ErbB2 phosphorylation was markedly sensitive to increases in domain retention. Reduced ErbB2 phosphorylation corresponded to decreases in heterodimer formation (Figures 6E–G). Once again, little change was seen with completely overlapping domains. However, increasing domain retention lowered ErbB2 phosphorylation with either partially or non-overlapping domains. Results were striking for simulations run with a four-fold lower escape rate and 100% liganded ErbB3. Here, ErbB2 phosphorylation was reduced by 39% (partially overlapping domains) or 74% (non-overlapping domains).
Discussion
ErbB2 and ErbB3 are members of the ErbB family of receptor tyrosine kinases that are often co-expressed in cells. Under physiological conditions, neither receptor is active on its own. However, through heterointeractions these receptors activate two key pro-survival pathways. ErbB3 primarily activates the PI3K/Akt pathway and ErbB2 favors the MAP kinase pathway (Yarden and Sliwkowski, 2001). Activation of the ErbB2/ErbB3 signaling unit via overexpression of the receptors, gain-of-function oncogenic mutations, or autocrine release of the ErbB3 ligand, heregulin, have been identified in many types of cancer (Holbro et al., 2003; Wolf-Yadlin et al., 2006; Sheng et al., 2010; Jaiswal et al., 2013; Capparelli et al., 2015). Given the potency of this interaction, normal cells must maintain tight control over ErbB2/ErbB3 interactions. In the absence of ligand, dimerization is limited by the constant fluxing of the ErbB3 extracellular domain from a tethered, inactive conformation to an upright, active conformation with the active conformation stabilized by ligand binding (Dawson et al., 2007). Another way to control ErbB2/ErbB3 interactions may be through dynamic reorganization of membrane domains. Sequestration of ErbB2 and ErbB3 in separate domains could prevent spurious signaling in the absence of ligand, while reorganization into overlapping domains upon ligand binding could encourage the formation of signaling clusters (Vámosi et al., 2006). Evidence for reorganization can be seen in electron microscopy studies of SKBR3 breast cancer cell membranes. ErbB2 and ErbB3 are dispersed in the absence of ligand, but in the presence of ligand, ErbB3 forms large clusters with areas of co-localized ErbB2 and ErbB3 (Yang et al., 2007). It has also been shown that ErbB2 clusters within lipid rafts and that disruption of these rafts reduces both ErbB2 clustering and the association of ErbB2 and ErbB3 (Nagy et al., 2002). The remodeling of domains during active signaling has not yet been explored by simulation, in part due to difficulties in accurately measuring the dynamics of these changes. Here, we have examined how domain remodeling, represented in our model by varying domain overlap and domain retention, will effect heterodimer formation and signaling.

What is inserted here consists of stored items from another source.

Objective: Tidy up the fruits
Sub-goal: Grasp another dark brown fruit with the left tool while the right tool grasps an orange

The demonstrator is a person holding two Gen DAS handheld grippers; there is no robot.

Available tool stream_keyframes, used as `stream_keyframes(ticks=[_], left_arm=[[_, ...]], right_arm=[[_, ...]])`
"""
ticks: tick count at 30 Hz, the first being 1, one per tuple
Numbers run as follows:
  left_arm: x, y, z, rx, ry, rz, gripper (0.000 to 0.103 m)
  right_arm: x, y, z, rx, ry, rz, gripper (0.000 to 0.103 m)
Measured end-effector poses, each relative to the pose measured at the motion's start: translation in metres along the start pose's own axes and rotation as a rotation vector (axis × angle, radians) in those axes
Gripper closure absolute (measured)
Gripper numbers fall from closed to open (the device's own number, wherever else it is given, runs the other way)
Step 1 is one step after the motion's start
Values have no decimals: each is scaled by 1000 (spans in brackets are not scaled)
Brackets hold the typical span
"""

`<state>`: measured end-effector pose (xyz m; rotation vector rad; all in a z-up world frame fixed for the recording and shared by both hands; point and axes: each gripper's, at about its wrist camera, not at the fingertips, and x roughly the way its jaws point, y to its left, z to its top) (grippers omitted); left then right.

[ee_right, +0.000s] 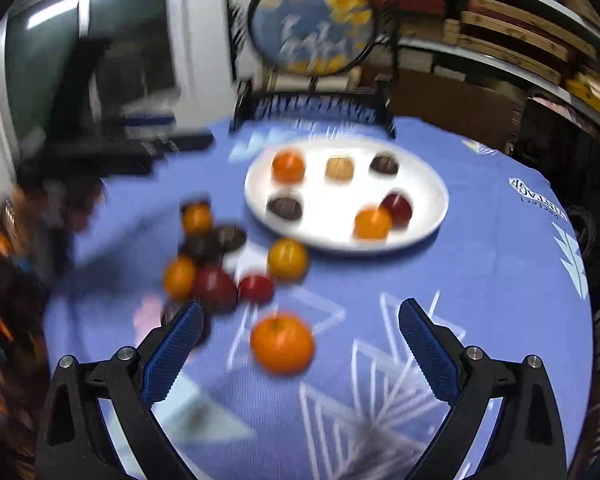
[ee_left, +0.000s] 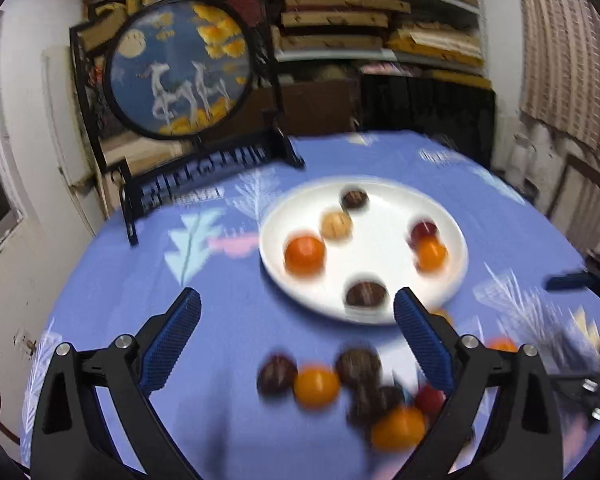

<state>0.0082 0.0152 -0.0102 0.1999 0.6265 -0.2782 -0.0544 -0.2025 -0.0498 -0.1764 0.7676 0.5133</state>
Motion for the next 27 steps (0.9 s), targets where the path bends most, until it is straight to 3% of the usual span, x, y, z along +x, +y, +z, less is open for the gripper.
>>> stream_keyframes(ticks=[4,5,8,12,15,21,24,27], left_arm=[[-25,-13,-31,52,70,-50,8],[-31,-20,-39,78,90,-62,8],[-40,-39,-57,117,131,-99,8],[-39,-67,-76,115,203,-192,8],[-25,-89,-84,96,256,-211,9],[16,-103,-82,10,341,-140,28],[19,-100,-81,5,337,-130,57],[10,-93,-81,4,335,-161,58]], right_arm=[[21,16,-3,-55,74,-25,9],[26,18,-3,-66,91,-29,18],[41,22,-9,-83,161,-46,59],[29,21,-15,-69,155,-46,59],[17,18,-21,-56,142,-52,59],[-1,13,-28,-33,112,-51,59],[-3,11,-31,-25,104,-45,59],[-4,12,-32,-25,99,-38,59]])
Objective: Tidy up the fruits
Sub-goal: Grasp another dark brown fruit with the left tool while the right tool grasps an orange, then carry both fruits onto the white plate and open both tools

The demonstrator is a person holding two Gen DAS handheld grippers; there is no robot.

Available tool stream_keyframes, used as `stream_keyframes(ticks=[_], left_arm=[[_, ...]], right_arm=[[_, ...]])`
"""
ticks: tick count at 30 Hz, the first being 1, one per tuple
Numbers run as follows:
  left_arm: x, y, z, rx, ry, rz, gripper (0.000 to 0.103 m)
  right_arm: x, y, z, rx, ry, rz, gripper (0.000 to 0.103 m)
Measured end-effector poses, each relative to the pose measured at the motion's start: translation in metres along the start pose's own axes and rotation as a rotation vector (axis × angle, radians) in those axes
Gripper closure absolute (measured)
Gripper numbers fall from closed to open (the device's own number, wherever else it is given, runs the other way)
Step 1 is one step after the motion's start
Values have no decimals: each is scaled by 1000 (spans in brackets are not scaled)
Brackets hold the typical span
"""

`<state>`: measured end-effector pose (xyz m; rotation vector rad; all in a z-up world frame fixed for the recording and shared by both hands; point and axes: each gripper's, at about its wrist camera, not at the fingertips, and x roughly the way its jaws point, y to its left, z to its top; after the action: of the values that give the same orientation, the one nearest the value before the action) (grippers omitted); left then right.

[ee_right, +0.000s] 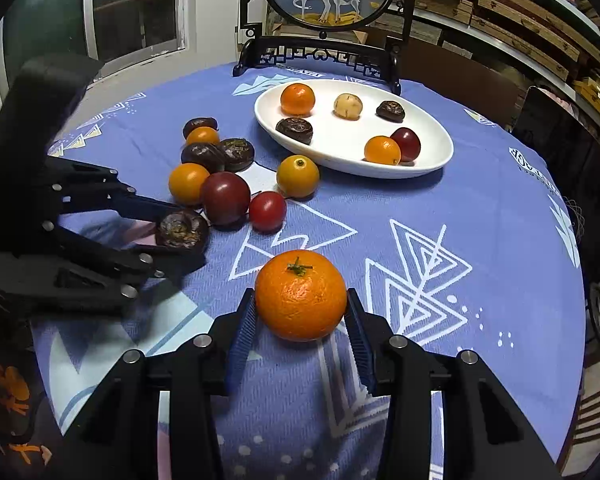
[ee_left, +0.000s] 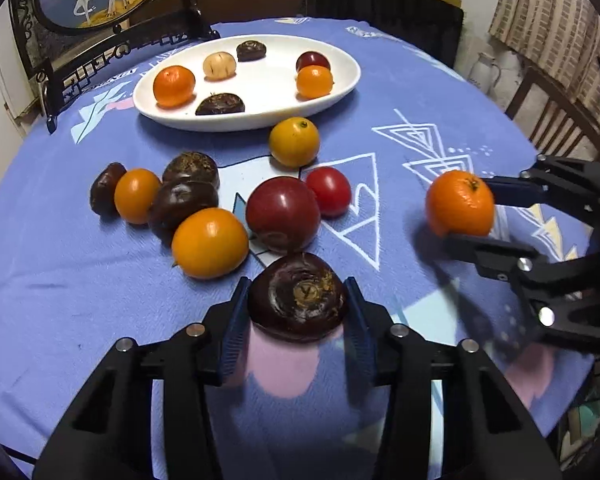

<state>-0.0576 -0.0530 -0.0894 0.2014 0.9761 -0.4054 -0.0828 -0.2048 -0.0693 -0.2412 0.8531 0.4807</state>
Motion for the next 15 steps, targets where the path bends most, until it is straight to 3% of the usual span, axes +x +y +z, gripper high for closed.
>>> stream_keyframes(ticks=[8,15], left_arm=[[-39,33,0,-10,-88,47,58],[-51,59,44,-22,-164,98,58]], right_arm=[[2,4,4,-9,-3,21,59],[6,-1,14,9,-15,34,59]])
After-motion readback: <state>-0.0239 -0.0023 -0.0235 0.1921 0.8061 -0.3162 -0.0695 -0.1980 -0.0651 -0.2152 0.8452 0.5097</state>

Our spatial stochastic model of ErbB2/ErbB3 interactions provides a useful system in which to explore how changes in domain configuration might affect receptor activation. We began with a model parameterized based on single particle tracking data acquired under low (nanomolar) ligand conditions. We then explored how changes in domain characteristics, as well as ligand occupancy, influences dimerization and phosphorylation in this system. The sensitivity of the model to these parameters illustrates that variations in domain characteristics amongst different cell and tissue types are likely unappreciated modulators of signaling by these (and other) receptors.
Previous spatial stochastic models have shed insight on the effect of domains on signaling (Hsieh et al., 2008; Costa et al., 2009, 2011; Chaudhuri et al., 2011; Kalay et al., 2012). Kalay et al. evaluated movement of tracer molecules within lattice-based domains and found that confinement increased reaction rates (Kalay et al., 2012). Addressing ErbB receptor family interactions with rectangular subdomains, Hsieh et al found that domains created local densities that favored EGFR interactions on the membrane surfaces (Hsieh et al., 2008). Our model increases the complexity by introducing two interacting receptor types with unique behaviors and overlapping, experimentally-defined domains. Thus, the model provides a mechanistic understanding of the interplay between domain overlaps and domain retention on the complex interactions of ErbB2 and ErbB3. The model relies on previously described characteristics of these receptors. For example, ErbB2 homodimers are not favored due to evidence for electrostatic repulsion (Garrett et al., 2003); this translates in the model to a low probability for ErbB2 homointeractions. In addition, ErbB3 has very low kinase activity unless activated by ErbB2 (Steinkamp et al., 2014). Thus, in cells where these are the two predominant ErbB species, they are predicted to be mutually dependent on each other for activation. It follows that differential preference of the two species for unique confinement zones or membrane domains should have a strong influence.
Accordingly, we found that phosphorylation of the two ErbB species was differentially affected by domain overlap. This was particularly evident in the case of 100% liganded ErbB3, where ErbB2 phosphorylation dropped by 50% between completely overlapping to non-overlapping domains (Figure 4D). At these physiological receptor levels, ErbB2 homo-encounters are largely unproductive due to the low on-rate. Simulations with more domain overlap had a larger number of heterodimer interactions than those with partial or no domain overlap. This was most notable when all ErbB3 were occupied with ligand (Figure 4). ErbB3 relies heavily on heterodimerization for activation. However, once ErbB3 receptors are activated by ErbB2, they can go on to homodimerize and activate other ErbB3 receptors. Therefore, steady state ErbB3 phosphorylation was less dependent on domain overlap.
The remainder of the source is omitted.